The word "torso" occurs in some of the lines below; copy each of those lines.
──────── GIVEN DATA ────────
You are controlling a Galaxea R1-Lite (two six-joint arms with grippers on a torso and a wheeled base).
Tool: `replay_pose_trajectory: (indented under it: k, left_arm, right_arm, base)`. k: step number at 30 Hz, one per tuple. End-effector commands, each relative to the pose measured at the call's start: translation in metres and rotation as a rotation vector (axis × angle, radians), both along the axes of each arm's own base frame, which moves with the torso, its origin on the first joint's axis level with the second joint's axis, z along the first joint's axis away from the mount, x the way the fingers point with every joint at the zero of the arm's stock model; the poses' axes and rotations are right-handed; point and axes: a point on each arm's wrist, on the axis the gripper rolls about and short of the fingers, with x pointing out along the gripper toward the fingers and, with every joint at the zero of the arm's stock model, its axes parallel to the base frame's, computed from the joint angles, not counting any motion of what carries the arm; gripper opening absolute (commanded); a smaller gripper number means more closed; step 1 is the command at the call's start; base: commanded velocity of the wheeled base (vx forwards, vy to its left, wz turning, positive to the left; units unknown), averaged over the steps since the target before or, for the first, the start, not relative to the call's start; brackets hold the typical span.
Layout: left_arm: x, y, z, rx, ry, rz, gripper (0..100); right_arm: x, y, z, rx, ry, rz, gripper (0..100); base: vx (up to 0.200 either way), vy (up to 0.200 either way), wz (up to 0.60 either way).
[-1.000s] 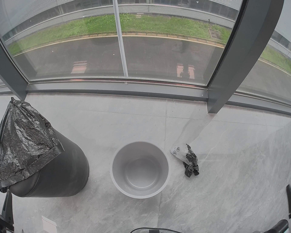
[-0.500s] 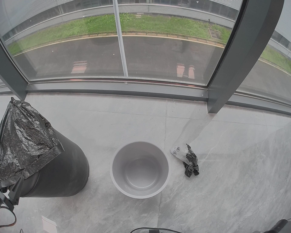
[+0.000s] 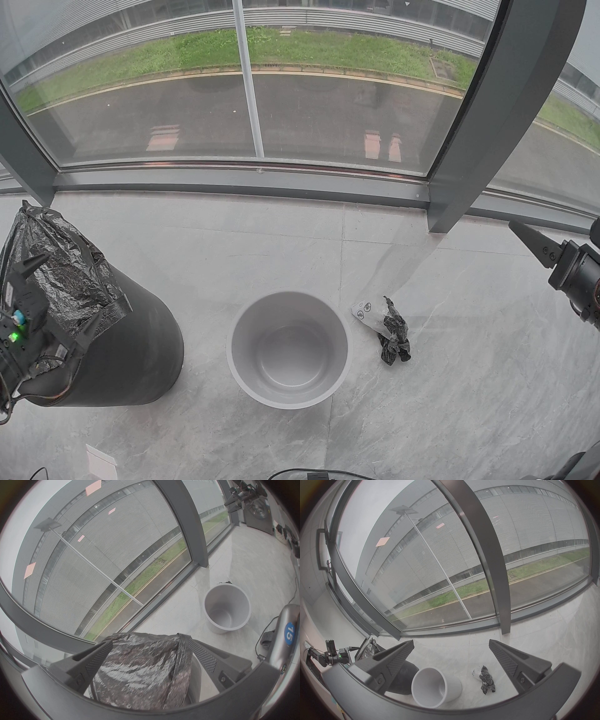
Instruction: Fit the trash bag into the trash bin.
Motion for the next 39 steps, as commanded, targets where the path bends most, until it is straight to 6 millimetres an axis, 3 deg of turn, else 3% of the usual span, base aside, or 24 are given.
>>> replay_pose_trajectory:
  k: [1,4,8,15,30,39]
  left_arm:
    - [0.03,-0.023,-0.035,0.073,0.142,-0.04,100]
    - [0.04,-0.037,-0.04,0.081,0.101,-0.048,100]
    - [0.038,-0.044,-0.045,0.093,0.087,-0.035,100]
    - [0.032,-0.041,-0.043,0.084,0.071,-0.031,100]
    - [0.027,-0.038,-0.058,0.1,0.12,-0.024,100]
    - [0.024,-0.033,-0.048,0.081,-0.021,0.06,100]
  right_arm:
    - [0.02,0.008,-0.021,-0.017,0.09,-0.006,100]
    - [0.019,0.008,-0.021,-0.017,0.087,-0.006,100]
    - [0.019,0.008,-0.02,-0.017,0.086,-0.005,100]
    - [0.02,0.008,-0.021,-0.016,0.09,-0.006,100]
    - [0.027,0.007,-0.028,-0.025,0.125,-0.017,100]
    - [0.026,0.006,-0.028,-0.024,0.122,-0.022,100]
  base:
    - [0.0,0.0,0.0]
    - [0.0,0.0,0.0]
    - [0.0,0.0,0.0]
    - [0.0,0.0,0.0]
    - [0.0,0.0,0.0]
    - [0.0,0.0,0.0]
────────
EXPECTED ANSWER
You are controlling a Galaxea R1-Lite (two six-joint arms with grippers on a torso and a wheeled base).
Tool: `replay_pose_trajectory: (indented under it: k, left_arm, right_arm, base)`. k: step number at 30 Hz, one per tuple. End-effector commands, each relative to the pose measured at the call's start: translation in metres and rotation as a rotation vector (axis × angle, radians), both along the axes of each arm's own base frame, which moves with the torso, its origin on the first joint's axis level with the second joint's axis, z along the first joint's axis away from the mount, x the way the fingers point with every joint at the zero of the arm's stock model; the poses' axes and rotations are right-handed; point and axes: a point on each arm's wrist, on the axis the gripper rolls about and short of the fingers, with x pointing out along the gripper toward the fingers and, with every joint at the zero of the arm's stock model, its axes parallel to the base frame's, computed from the joint angles, not counting any motion of what carries the arm; gripper opening absolute (commanded); a smaller gripper number means more closed; step 1 is the command at the call's start; base: commanded velocity of the wheeled base (vx forwards, vy to its left, wz turning, positive to the left; units unknown), averaged over the steps since the target before or, for the first, the start, not relative to the call's start; brackets hold the typical span.

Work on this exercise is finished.